Mas por que raios (2) uma final em que o Fluminense foi campeão seria traumática para o meu eu de 16 anos? Será que aconteceu alguma merda depois do jogo? Presenciei alguma briga? Algum familiar arranjou uma confusão e me envergonhou em público? Também existe outra alternativa: eu ter achado esse ingresso na rua. Ou alguém que foi ao estádio ter me dado pra que eu guardasse de souvenir. É possível. Em 2012, eu tinha um interesse amoroso que era tricolor. Nós estudávamos na mesma sala e grande parte do nosso laço se dava por sermos ambos torcedores do Fluminense.
Curiosamente, a semana que começou com o título carioca também contaria com um embate com o Boca Juniors, o nosso rival na final da Copa Libertadores da América, que vai rolar no próximo sábado, dia 4. Aquele Flu x Boca foi pelas quartas-de-final da competição. O Flu perdeu o jogo de ida na Bombonera por 1 x 0, empatou em 1 x 1 no Engenhão e foi eliminado. Oremos para que o confronto deste sábado seja bem diferente e termine com um choro de *felicidade* de Vossa Humilde Narradora. Eu creio, você crê?
Comecei esse texto após os 2 x 0 que o Fluminense levou do Botafogo no dia 8 de outubro, pela 26ª rodada do Brasileiro — pra você ver o tamanho do meu problema procrastinatório. Mas a gente nem ligou pra derrota. O Fluminense havia acabado de se classificar pra final da Liberta de forma épica. Àquela altura, o Botafogo ostentava uma vantagem de 8 pontos sobre o segundo colocado do Brasileiro.
Agora, apenas três pontos o separam do vice-líder Palmeiras. O Alvinegro acabou de levar uma invertida histórica do mesmo Palmeiras. O Fogão abriu 3 x 0 e inexplicavelmente cedeu a virada. Mas ainda creio que o Botafogo alcançará seu terceiro título de Campeonato Brasileiro em dezembro. Você crê?

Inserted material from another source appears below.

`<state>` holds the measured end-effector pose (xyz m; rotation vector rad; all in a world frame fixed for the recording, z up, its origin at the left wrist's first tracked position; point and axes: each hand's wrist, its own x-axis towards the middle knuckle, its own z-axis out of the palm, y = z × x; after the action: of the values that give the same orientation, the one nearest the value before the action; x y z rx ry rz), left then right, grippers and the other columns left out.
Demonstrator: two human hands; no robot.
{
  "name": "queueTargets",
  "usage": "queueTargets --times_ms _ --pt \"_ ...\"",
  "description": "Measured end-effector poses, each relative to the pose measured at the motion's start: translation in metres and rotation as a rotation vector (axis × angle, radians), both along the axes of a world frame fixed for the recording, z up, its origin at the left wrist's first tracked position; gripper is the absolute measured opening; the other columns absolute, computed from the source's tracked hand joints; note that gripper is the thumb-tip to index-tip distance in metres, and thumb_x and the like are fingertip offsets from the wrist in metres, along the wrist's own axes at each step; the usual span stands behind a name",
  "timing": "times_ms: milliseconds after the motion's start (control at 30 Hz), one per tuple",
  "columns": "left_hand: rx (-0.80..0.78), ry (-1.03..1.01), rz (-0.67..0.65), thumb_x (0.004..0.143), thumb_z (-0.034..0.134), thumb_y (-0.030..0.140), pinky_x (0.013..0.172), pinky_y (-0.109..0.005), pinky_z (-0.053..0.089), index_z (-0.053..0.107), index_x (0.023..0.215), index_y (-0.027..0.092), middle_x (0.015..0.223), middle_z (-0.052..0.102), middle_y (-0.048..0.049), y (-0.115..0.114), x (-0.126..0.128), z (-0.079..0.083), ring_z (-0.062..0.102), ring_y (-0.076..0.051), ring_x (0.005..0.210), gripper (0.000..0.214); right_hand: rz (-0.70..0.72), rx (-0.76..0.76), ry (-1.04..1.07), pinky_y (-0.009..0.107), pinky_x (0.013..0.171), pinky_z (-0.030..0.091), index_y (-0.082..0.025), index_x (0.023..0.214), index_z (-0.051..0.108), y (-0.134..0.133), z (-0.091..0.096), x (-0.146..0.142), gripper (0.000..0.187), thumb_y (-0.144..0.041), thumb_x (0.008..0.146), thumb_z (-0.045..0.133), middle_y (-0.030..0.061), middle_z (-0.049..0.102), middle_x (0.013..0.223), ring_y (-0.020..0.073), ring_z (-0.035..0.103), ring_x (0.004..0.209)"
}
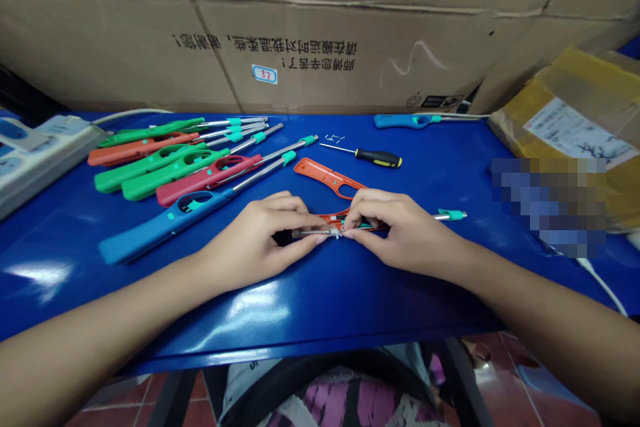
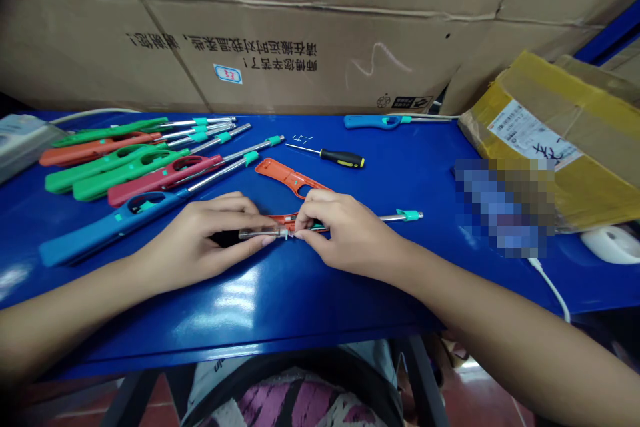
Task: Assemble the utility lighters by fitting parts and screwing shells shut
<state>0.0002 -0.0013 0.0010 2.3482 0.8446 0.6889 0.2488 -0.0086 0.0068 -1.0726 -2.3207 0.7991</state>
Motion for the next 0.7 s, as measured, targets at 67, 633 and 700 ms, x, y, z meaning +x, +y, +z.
queueTargets --times_ms 67,633,700 --pt "-0.002 0.002 0.0 0.096 0.065 0.025 0.077 -0.029 0.053 0.077 0.113 0.021 0.09 0.071 -0.005 0.0001 0.0005 -0.0004 0.063 -0.016 0.082 0.022 -0.001 0.003 0.0 0.031 0.083 0.049 -0.02 0.083 0.066 0.0003 -0.0008 -0.0001 0.013 -0.01 0.09 0.061 0.0026 0.066 0.09 0.0157 0.064 0.089" --pt "-0.024 -0.029 -0.023 0.093 0.069 0.022 0.077 -0.028 0.053 0.078 0.113 0.019 0.088 0.071 -0.0044 0.0015 -0.0002 -0.0025 0.064 -0.015 0.082 0.022 0.035 0.034 0.025 0.03 0.082 0.049 -0.019 0.081 0.065 0.002 -0.0025 -0.0013 0.014 -0.009 0.09 0.062 0.0021 0.066 0.088 0.015 0.064 0.087" --pt "-0.021 -0.025 -0.028 0.093 0.069 0.022 0.077 -0.029 0.053 0.078 0.113 0.02 0.088 0.071 -0.0043 0.0016 -0.0002 -0.003 0.063 -0.015 0.083 0.022 0.037 0.035 0.022 0.03 0.082 0.049 -0.019 0.081 0.065 0.0018 -0.0024 -0.0013 0.013 -0.01 0.09 0.062 0.0024 0.066 0.088 0.0151 0.064 0.086"
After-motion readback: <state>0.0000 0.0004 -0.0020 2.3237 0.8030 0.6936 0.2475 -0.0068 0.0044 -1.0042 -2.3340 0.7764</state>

Conforme escrevi lá em cima, sou pisciana. O que significa que sou boba a ponto de ficar contente pelo triunfo dos rivais, como relatei nesta carta e nessa outra. Chorei com a virada do Flamengo sobre o River na final da Libertadores 2019. E fico genuinamente feliz com esse ressurgimento do Botafogo. O Botafogo tava morto há décadas. Penso em todas as pessoas que estão felizes com esse despertar.
Mas por que raios (3) eu tô escrevendo neste começo de dia de Finados sobre um Botafogo x Fluminense de 11 anos atrás e um Fluminense x Botafogo de quase quatro semanas atrás? Primeiro porque escrevi sobre um Fla-Flu e sobre um Flu-Vas, e minha lua em virgem não me deixaria descansar enquanto não completasse a tríade dos clássicos cariocas. Que inferno habitar minha cabeça.
Segundo porque talvez esteja a fim de certo torcedor do Botafogo do meu Instagram que não me dá muita bola e talvez tenha a parca esperança de que ele clique no link no meu story e leia esta carta até o final.
Textos (e podcasts) são bilhetes em garrafas jogadas ao mar internético. Às vezes, elas chegam ao destinatário. Vejamos. E seremos.